Most dentists are familiar with stereolithography; this additive manufacturing process is used to create medicalmodels, surgical drill guides, and the parts used in the Invisalign (Align Technology) manufacturing process. Each stereolithography part is built a layer at a time by selectively curing a liquid photopolymer with a laser. EBM creates parts in a similar way by selectively melting titanium powder in a vacuum chamber. Each layer represents a cross-section of the CAD model of the dental prosthesis. Each successive layer of titanium is melted to the previous one with the electron beam, and the unmelted powder provides support for the device during the building process. Once the part is complete, excess titanium power is removed and the device is ready for machining. The completed part is fully dense5 but not as precise as the original CAD model (Figure 2). Generally, the process occurs over a 24-hour period of time, and currently available machines can create 12 to 15 frameworks per cycle.

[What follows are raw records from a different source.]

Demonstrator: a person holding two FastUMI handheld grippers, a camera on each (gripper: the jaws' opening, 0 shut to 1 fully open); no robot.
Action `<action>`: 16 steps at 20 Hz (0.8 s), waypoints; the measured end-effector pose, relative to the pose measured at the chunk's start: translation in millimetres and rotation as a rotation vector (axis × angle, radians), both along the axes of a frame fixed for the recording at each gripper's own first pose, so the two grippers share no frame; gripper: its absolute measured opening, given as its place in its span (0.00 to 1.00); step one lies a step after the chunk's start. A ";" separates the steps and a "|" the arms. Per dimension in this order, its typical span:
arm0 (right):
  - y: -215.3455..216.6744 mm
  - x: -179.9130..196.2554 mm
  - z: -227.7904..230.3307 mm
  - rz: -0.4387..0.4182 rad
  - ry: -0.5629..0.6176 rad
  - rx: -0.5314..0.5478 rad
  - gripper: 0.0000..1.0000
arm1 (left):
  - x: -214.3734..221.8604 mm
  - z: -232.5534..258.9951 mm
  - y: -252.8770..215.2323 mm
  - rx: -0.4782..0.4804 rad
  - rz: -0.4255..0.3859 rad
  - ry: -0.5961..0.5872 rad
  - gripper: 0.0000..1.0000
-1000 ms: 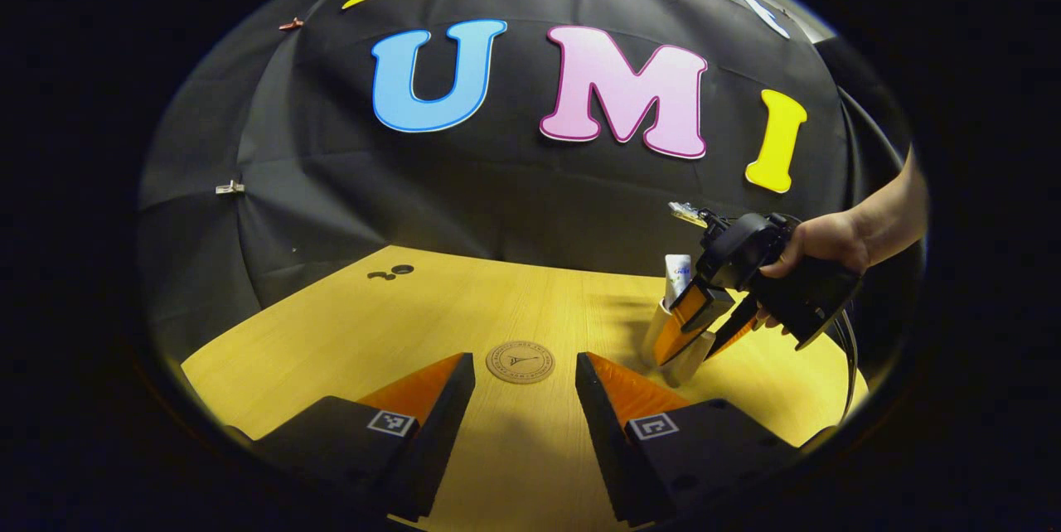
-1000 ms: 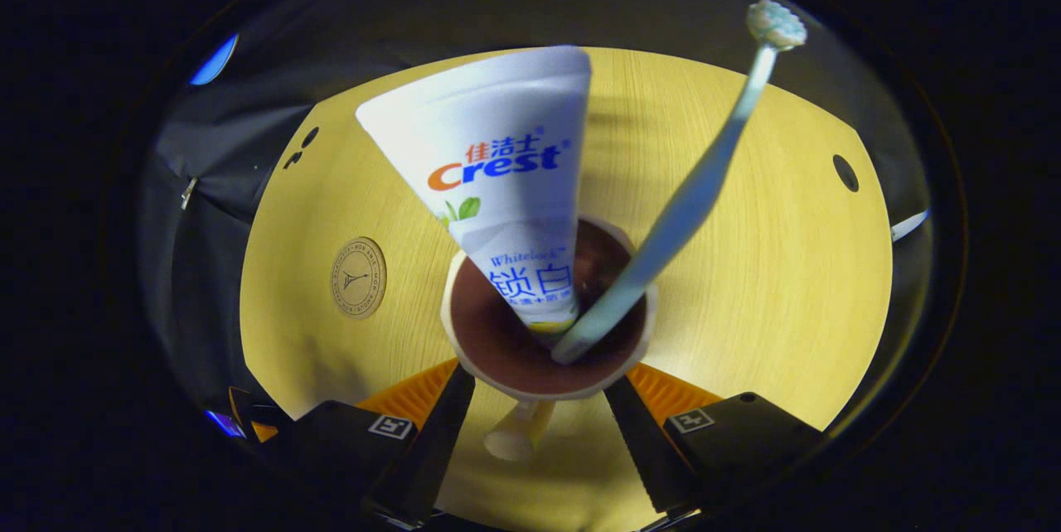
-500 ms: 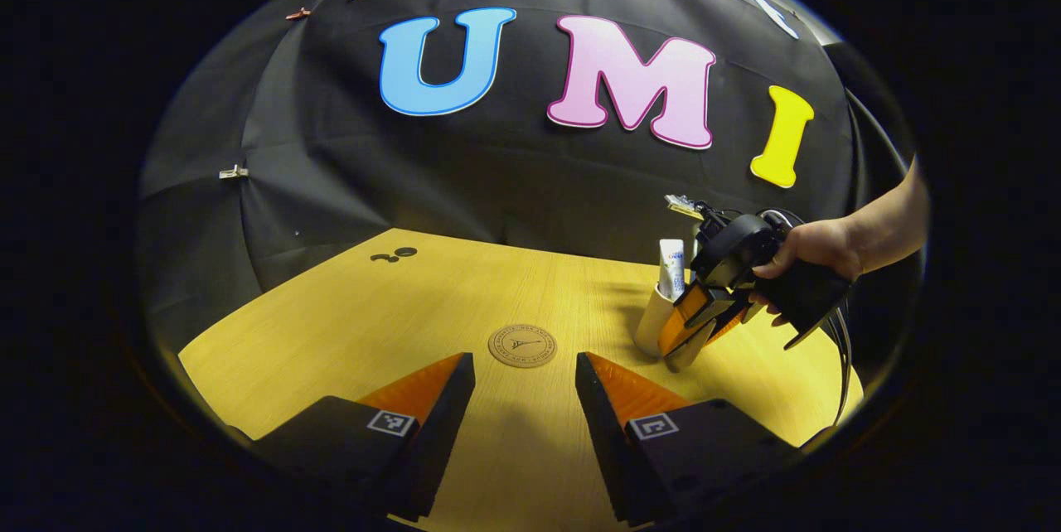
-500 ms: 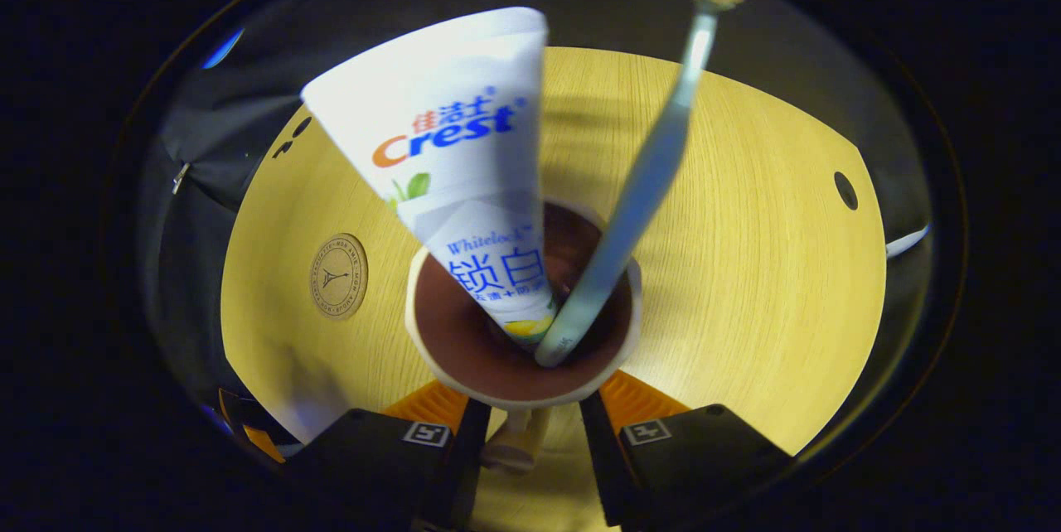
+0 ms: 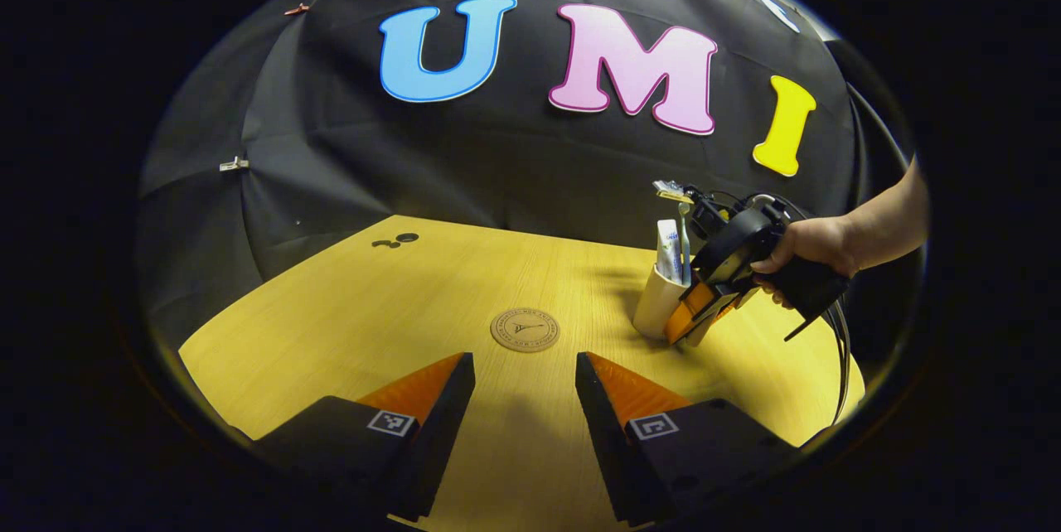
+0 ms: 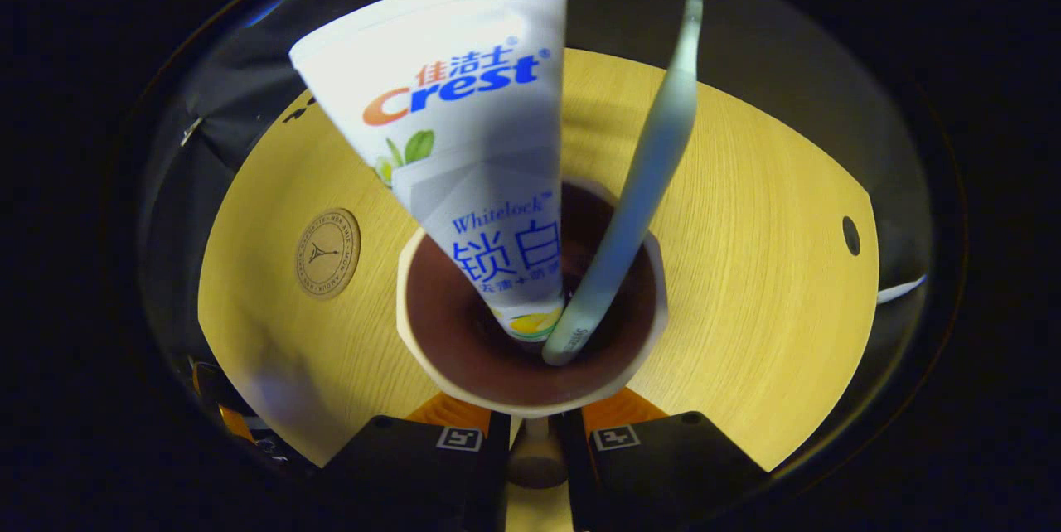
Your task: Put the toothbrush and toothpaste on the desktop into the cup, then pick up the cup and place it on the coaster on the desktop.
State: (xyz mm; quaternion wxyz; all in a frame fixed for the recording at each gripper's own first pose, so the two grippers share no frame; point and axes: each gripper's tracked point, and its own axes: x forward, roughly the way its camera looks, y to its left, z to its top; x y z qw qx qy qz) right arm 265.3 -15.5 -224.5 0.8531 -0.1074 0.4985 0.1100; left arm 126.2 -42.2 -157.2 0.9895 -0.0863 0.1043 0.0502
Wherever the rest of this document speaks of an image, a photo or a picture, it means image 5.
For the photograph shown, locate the wooden desktop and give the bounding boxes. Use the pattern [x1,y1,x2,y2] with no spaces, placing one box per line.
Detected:
[178,215,865,531]

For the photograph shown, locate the beige cup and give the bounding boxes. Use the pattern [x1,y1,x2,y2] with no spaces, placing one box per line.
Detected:
[632,263,714,348]

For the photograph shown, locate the black backdrop cloth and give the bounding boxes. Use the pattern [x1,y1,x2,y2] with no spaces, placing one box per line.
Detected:
[137,0,921,351]

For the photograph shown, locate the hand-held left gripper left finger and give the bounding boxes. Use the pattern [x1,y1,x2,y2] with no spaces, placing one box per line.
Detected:
[249,352,476,523]

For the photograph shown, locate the white toothpaste tube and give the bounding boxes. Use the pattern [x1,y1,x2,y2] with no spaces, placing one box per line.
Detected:
[656,220,683,284]

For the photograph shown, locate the round cork coaster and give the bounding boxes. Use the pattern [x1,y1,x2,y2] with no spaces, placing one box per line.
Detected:
[490,307,560,353]

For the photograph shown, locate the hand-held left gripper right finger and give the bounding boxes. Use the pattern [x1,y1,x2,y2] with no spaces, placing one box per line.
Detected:
[575,351,801,526]

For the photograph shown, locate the white toothbrush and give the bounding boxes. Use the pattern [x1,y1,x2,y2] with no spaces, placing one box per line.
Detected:
[678,201,693,284]

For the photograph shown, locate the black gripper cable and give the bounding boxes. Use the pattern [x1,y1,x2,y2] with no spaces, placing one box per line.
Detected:
[827,300,855,425]

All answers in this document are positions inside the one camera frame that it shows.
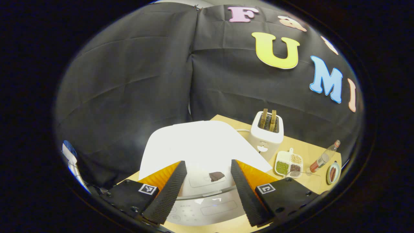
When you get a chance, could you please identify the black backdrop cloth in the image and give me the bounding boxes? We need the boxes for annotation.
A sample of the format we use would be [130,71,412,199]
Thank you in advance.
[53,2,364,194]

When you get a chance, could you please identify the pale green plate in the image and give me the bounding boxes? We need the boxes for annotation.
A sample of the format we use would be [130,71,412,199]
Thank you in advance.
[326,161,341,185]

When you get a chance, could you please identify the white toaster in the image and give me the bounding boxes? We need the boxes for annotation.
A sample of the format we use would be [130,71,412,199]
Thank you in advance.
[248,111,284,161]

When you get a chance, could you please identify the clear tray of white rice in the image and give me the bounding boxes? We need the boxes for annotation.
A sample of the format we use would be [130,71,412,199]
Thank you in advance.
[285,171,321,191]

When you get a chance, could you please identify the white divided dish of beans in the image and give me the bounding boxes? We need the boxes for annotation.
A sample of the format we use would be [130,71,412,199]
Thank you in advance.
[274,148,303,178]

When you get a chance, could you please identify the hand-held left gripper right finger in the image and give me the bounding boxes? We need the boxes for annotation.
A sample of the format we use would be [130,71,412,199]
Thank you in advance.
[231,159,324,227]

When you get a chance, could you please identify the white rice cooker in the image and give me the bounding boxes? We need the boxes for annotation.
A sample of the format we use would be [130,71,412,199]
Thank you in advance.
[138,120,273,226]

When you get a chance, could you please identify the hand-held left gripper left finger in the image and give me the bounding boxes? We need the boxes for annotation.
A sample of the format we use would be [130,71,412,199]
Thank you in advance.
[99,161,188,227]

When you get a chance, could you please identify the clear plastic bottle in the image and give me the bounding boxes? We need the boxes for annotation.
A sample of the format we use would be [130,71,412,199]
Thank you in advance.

Figure 3. Milled titanium surface (left) and polished titanium surface (right).

The titanium part must now be milled to precise tolerances to fit accurately to dental implants and to have a shape that is hygienic and aesthetic. A 5-axis mill is used to machine the surface and to create holes for the retentive screws. Figure 3 illustrates the machined surface after the initial tool paths, and the polished surface with laboratory analogues attached. The occlusal surface of the titanium part must also be milled and then covered with a pink opaque surface to improve the aesthetics of the completed prosthesis.
The CAD design for the part has titanium struts that extend into the artificial teeth to increase the strength and retention of the processed teeth. The virtual design for the position of artificial teeth and the titanium substructure is created by imaging the patient’s provisional restoration and making any necessary changes (Figure 4). NC milling can create a very precise surface, but some aspects of the metal substructure can only be created with EBM; these include the unique retentive surface of EBM titanium and the undercut areas that cannot be milled. EBM parts also require much less time to mill since the parts are a “near net” shape after they come out of the EBM machine and only require the outer 50 to 150 µm surface to be removed. Conventional milling starts with a large blank of titanium metal that must be reduced with numerous tool paths to create the shape of the metal substructure.


Figure 4. Virtual design of prosthesis (left) and opaque metal substructure (right).

Figure 5. Virtual treatment plan and clinical view of implant placement.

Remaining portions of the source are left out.